A new exhibition at the Chilliwack Cultural Centre will bring two contrasting art mediums together in one colourful and talented show.
Duet features the wood-turning work of Michael Hamilton-Clark, and the acrylic paintings of Mihaela Stefan.
“We thought that (the two styles) are so different that there would be no competition,” says Hamilton-Clark.
His smooth wooden bowls, plates and ornamental pieces will be surrounded by Stefan’s brightly-coloured paintings.
Coincidentally, they each found a love for their media around the same time.
In 2006, after being diagnosed with cancer, Stefan was taking her dog for a walk in Montréal when she saw the beautiful orange, red and golden colours of the autumn foliage.

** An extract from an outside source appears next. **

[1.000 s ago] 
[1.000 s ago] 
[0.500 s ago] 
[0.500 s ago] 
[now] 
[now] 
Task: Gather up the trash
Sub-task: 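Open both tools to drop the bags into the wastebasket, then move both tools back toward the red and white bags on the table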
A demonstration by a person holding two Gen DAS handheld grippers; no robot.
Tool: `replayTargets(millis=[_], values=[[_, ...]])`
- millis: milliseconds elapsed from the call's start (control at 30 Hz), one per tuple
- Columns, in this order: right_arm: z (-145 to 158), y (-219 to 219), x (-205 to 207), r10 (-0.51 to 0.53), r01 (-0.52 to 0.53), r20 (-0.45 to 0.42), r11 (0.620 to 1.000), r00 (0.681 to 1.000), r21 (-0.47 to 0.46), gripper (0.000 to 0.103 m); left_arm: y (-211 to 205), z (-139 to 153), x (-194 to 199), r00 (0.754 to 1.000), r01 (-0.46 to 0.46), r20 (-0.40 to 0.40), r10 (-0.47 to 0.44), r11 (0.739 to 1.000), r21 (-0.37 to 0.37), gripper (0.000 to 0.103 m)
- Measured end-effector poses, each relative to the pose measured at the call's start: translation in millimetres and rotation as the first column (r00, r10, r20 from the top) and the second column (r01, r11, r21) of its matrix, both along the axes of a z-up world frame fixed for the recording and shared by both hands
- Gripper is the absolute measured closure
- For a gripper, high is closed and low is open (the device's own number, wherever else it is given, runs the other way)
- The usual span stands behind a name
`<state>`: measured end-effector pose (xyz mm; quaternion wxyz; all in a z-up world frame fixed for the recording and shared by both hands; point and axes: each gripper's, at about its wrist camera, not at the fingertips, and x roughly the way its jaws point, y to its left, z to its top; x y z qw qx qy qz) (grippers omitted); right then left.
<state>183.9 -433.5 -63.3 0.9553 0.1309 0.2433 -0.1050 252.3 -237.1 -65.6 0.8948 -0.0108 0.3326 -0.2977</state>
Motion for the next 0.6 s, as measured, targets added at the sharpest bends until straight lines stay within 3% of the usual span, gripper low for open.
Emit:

“I said, ‘I hope next fall to see these leaves again.’”
So with a tiny brush, she painted for hours and hours to create the branches and leaves of her piece, Autumn Symphony.
As she battled cancer and underwent radiation treatment, she spent a lot of time painting and writing.
“Luckily, that kept me so busy that I didn’t have time to think about being sick,” she says.
Twelve years later, and she has quite the portfolio.
“I’m proud of the diversity of my art. I have (everything) from portrait to abstract to landscape,” she says. “Each and every painting has a story. Everything comes from my imagination and what happened in my life.”
She often goes back and repaints some of her work.
One of her favourite pieces is Happy Childhood, a portrait of her then seven-year-old son, Michael, sitting on a chair surrounded by toys like a train, Darth Vader, and E.T. He is also holding a flower.
But Happy Childhood actually started out as Flower for my Mother, a simple portrait of Michael in his pyjamas, holding a rose.
The inspiration for that original painting came when Michael asked his mother, a classical ballet dancer at the time, why she didn’t get flowers at the end of her performance. The following day, after Stefan’s next performance, little seven-year-old Michael surprised his mother with a flower at the end of her dance.
Later, Stefan went back and added more detail to Flower for my Mother. What emerged was Happy Childhood, a carefree portrait of her young son and everything that pleased him.
“Like dance, painting is an art without words,” she says.
Her work is full of personal portraits like Happy Childhood, as well as brightly-coloured abstracts, and beautiful landscapes. Those pieces will encompass Michael Hamilton-Clark’s earthly woodwork.
He’s been spinning wood on a lathe for 12 years, and in that time he’s made nearly 1,000 pieces and spent approximately 5,000 hours turning wood.
“Turning isn’t all plates and bowls,” he says. “There are all sorts of forms one can do.”
Hamilton-Clark also makes ornamental pieces, pens, jewelry and figurines.
“What I enjoy more is the inventive and creative process.”
One of his most recent creations are his two-piece ‘wazzos’. It comes from the French word with the same pronunciation, ‘oiseau’. And, yes, all of his wazzos are birds.
They have a penguin-like look to them featuring stout bodies, and removable and rotatable heads.
Wood-turning began for him when he wanted to make lids for jam pots for his family’s breakfast table. He used a friend’s lathe at the time, but it didn’t take long before he went out and bought a small, inexpensive one to have for himself. He’s since upgraded to a much higher quality lathe which can turn pieces of wood as large as two feet in diameter.
Hamilton-Clark works in a variety of woods including cherry, maple, ebony and oak. A lot of the wood he uses comes from friends who are falling trees.
His favourite is maple.
“It is very rewarding. It can be quite plain, or it can be highly figured,” he says.
Figured wood features detail going across the grain.
“Half the fun is cutting into the wood to see what’s inside,” he says. “You start turning and you see things. You might change (the piece) because of the grain.”
Hamilton-Clark’s work is for sale at Vancouver International Airport and at Crafthouse on Granville Island.
As wide-ranging as Stefan’s paintings are, so are Hamilton-Clark’s wood-turned pieces.
“They’re both creative processes and allow one to express one’s individuality,” he says.
You can check out Michael Hamilton-Clark’s woodwork and Mihaela Stefan’s paintings in the art gallery at the Chilliwack Cultural Centre.
Duet runs from Jan. 12 to Feb. 18 with an opening reception this Saturday, Jan. 14, from 1 to 3 p.m. Gallery hours are noon to 5 p.m. from Wednesdays to Saturdays, plus in the evenings before some show performances.